Bandar Lampung – Serikat Media Siber Indonesia (SMSI) resmi mengukuhkan Kelompok Kerja (Pokja) Newsroom Jaga Desa untuk tingkat Provinsi Lampung serta kabupaten/kota di Yunna Hotel, Kamis (16/7/2026). Kegiatan ini merupakan kolaborasi antara SMSI dan Kejaksaan Agung RI dalam mendukung tata kelola pemerintahan desa yang transparan dan akuntabel.

Pengukuhan tingkat provinsi dilakukan langsung oleh Ketua Umum SMSI Pusat, Firdaus. Sementara untuk tingkat kabupaten/kota dipimpin oleh Ketua SMSI Provinsi Lampung, Donny Irawan.
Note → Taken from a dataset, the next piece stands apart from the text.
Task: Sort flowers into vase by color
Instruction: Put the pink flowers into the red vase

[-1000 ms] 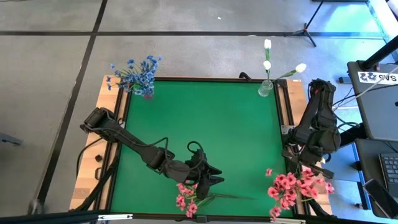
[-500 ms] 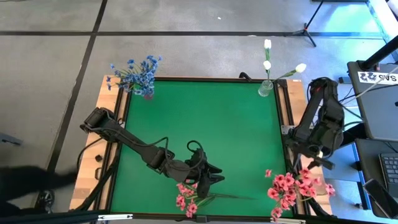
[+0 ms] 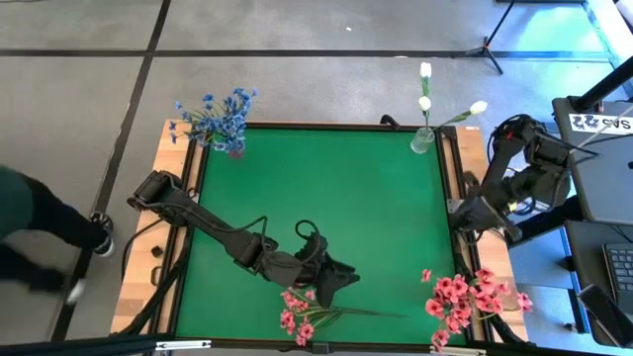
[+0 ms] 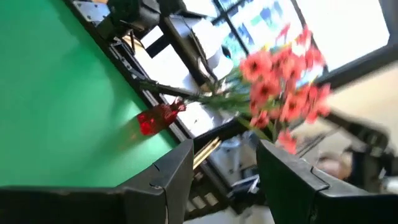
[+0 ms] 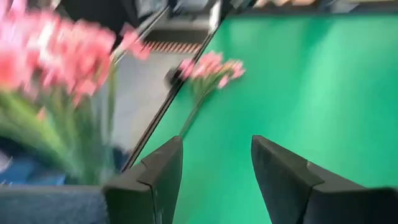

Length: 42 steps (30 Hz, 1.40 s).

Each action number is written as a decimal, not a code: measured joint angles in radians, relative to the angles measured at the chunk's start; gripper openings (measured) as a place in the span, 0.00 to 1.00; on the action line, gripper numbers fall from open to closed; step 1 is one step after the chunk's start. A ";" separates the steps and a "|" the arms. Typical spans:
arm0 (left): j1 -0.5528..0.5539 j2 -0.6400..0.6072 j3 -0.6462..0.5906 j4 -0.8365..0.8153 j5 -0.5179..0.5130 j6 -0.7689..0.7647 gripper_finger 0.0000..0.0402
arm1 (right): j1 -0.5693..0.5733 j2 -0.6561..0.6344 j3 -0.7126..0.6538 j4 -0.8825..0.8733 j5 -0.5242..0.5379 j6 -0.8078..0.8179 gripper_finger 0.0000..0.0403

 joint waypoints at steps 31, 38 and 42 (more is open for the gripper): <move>-0.094 0.303 0.327 -0.578 0.051 -0.871 0.42 | 0.000 0.001 0.031 0.206 0.547 -0.002 0.47; -0.063 0.312 0.295 -0.837 0.356 -0.991 0.42 | 0.000 0.001 0.031 0.221 0.544 -0.001 0.47; -0.057 0.352 0.275 -0.833 0.462 -0.960 0.42 | 0.000 0.001 0.031 0.219 0.544 -0.001 0.47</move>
Ketua Umum SMSI Pusat Firdaus menyatakan bahwa Pokja Newsroom Jaga Desa dibentuk sebagai sistem jejaring terintegrasi dari pusat hingga desa. “Alurnya terhubung dari Newsroom Pusat, koordinator provinsi, hingga kabupaten. Program ini mengurai persoalan di desa agar tidak masuk ranah hukum,” ujarnya.
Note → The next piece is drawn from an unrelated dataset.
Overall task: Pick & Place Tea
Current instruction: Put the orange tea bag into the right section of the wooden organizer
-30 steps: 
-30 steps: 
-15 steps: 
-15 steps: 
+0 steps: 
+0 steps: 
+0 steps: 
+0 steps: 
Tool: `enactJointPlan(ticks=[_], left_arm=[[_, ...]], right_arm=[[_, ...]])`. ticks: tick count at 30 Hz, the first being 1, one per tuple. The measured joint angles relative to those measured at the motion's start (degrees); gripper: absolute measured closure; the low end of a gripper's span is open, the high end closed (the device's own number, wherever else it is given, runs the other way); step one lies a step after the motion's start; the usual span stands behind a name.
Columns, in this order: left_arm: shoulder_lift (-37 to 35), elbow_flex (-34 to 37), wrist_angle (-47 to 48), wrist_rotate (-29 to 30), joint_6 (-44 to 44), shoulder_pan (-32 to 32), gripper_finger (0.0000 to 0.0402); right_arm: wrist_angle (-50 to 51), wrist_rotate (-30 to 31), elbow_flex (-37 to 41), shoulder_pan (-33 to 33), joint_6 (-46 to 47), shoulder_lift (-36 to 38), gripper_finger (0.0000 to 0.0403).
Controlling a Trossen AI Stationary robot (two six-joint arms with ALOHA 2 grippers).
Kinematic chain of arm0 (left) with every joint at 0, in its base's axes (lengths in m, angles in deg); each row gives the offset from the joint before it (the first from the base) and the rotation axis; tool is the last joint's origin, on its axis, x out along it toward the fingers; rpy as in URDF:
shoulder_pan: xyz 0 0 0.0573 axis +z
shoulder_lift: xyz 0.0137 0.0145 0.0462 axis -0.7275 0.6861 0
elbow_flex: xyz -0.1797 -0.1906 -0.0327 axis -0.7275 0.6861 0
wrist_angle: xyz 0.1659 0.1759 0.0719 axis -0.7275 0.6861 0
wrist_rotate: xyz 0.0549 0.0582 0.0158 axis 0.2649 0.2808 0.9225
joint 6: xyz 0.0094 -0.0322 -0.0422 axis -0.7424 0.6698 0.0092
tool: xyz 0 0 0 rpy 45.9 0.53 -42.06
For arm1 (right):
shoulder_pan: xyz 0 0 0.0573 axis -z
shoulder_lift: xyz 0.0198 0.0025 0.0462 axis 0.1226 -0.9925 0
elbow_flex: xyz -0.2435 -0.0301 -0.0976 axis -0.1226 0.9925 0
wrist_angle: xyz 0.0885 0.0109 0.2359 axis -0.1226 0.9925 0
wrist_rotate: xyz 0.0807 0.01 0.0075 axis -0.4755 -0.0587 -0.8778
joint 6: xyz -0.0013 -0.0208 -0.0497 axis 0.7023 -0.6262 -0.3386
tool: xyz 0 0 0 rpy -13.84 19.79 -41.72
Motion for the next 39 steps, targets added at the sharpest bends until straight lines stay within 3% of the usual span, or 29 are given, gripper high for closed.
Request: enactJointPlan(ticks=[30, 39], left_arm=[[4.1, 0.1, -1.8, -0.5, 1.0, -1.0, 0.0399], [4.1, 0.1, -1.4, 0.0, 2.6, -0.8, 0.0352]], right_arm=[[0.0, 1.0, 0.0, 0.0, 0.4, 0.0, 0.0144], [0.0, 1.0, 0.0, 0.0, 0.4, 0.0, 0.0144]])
Firdaus menambahkan, program yang sejalan dengan inisiatif Kejaksaan Agung ini bertujuan mencegah penyimpangan pengelolaan dana dan aset desa. “Program ini hadir untuk mencegah korupsi dan memastikan pembangunan berjalan akuntabel serta tepat sasaran,” tegasnya.

Ketua SMSI Lampung, Donny Irawan, berharap pokja yang baru dikukuhkan dapat menjadi mitra strategis pemerintah dan kejaksaan. “Kehadiran pokja bukan untuk mencari kesalahan, tetapi memberikan edukasi dan pendampingan hukum agar tata kelola desa semakin baik,” katanya.
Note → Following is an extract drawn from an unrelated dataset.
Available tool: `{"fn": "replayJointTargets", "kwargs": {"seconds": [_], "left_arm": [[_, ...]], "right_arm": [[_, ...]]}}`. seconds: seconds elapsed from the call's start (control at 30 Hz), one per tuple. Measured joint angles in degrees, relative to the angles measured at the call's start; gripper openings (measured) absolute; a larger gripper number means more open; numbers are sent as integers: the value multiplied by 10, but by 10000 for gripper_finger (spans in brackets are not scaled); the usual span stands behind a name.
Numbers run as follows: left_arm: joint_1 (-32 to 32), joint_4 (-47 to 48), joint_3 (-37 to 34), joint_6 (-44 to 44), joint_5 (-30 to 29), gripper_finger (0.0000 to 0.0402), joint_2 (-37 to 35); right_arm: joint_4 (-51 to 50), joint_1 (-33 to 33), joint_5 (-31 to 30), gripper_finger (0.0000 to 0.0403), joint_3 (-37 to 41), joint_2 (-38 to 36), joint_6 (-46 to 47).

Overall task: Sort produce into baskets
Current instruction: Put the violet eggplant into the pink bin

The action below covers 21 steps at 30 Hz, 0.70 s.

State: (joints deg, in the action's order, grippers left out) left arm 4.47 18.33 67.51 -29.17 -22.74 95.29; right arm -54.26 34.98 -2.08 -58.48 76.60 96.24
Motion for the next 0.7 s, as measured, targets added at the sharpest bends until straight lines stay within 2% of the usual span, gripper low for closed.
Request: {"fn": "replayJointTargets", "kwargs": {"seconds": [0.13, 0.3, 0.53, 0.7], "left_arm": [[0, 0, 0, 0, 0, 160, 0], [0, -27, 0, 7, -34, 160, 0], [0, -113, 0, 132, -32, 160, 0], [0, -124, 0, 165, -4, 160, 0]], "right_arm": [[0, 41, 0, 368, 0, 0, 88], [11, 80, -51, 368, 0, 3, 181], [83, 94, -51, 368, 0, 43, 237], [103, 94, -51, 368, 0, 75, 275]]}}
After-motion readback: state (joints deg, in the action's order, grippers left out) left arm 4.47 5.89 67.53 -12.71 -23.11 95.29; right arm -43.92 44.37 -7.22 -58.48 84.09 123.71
Kepala Dinas Kominfotik Provinsi Lampung, Ganjar Jationo, mengapresiasi terbentuknya pokja ini. Menurutnya, sinergi ini mendukung program Gubernur Rahmat Mirzani Djausal yang menjadikan desa sebagai pusat pertumbuhan ekonomi. “Pengawasan partisipatif ini penting untuk mendukung swasembada pangan dan hilirisasi desa,” ujarnya.

Hadir dalam pengukuhan tersebut perwakilan Kejaksaan Tinggi Lampung dan seluruh pengurus Pokja Newsroom Jaga Desa se-Lampung.